Description of the task:
The line containing "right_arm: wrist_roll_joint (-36" marks the end; copy exactly all lines from the start of the material up to and including it.

Supplied material:
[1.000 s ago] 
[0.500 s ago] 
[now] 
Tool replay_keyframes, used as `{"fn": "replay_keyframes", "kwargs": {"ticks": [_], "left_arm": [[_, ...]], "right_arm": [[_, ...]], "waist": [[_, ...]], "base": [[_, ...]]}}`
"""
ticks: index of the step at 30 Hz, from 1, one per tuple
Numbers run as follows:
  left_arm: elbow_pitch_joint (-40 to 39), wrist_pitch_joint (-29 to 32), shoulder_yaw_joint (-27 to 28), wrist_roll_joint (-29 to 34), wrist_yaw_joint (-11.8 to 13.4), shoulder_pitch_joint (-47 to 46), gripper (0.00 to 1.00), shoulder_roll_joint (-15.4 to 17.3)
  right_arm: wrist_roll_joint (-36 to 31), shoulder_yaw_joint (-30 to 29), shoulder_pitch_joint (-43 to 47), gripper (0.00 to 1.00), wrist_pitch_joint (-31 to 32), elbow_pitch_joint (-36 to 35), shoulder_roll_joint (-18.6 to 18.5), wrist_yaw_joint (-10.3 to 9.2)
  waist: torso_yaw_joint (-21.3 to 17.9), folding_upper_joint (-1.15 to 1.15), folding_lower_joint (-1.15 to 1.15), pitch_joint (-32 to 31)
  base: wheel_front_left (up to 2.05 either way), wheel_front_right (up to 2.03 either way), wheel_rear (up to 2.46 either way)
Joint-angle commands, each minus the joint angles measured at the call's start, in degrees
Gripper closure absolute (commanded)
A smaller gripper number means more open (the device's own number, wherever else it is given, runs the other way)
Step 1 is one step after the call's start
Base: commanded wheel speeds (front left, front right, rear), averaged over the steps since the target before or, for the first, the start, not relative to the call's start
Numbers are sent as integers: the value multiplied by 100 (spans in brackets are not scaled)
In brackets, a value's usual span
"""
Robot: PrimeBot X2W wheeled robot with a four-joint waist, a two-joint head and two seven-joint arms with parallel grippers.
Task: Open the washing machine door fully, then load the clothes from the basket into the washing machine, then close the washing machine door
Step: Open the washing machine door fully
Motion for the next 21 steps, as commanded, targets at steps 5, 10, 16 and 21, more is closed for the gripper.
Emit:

Written answer:
[1.000 s ago] 
[0.500 s ago] 
[now] 
Tool replay_keyframes, used as `{"fn": "replay_keyframes", "kwargs": {"ticks": [_], "left_arm": [[_, ...]], "right_arm": [[_, ...]], "waist": [[_, ...]], "base": [[_, ...]]}}`
"""
ticks: index of the step at 30 Hz, from 1, one per tuple
Numbers run as follows:
  left_arm: elbow_pitch_joint (-40 to 39), wrist_pitch_joint (-29 to 32), shoulder_yaw_joint (-27 to 28), wrist_roll_joint (-29 to 34), wrist_yaw_joint (-11.8 to 13.4), shoulder_pitch_joint (-47 to 46), gripper (0.00 to 1.00), shoulder_roll_joint (-15.4 to 17.3)
  right_arm: wrist_roll_joint (-36 to 31), shoulder_yaw_joint (-30 to 29), shoulder_pitch_joint (-43 to 47), gripper (0.00 to 1.00), wrist_pitch_joint (-31 to 32), elbow_pitch_joint (-36 to 35), shoulder_roll_joint (-18.6 to 18.5), wrist_yaw_joint (-10.3 to 9.2)

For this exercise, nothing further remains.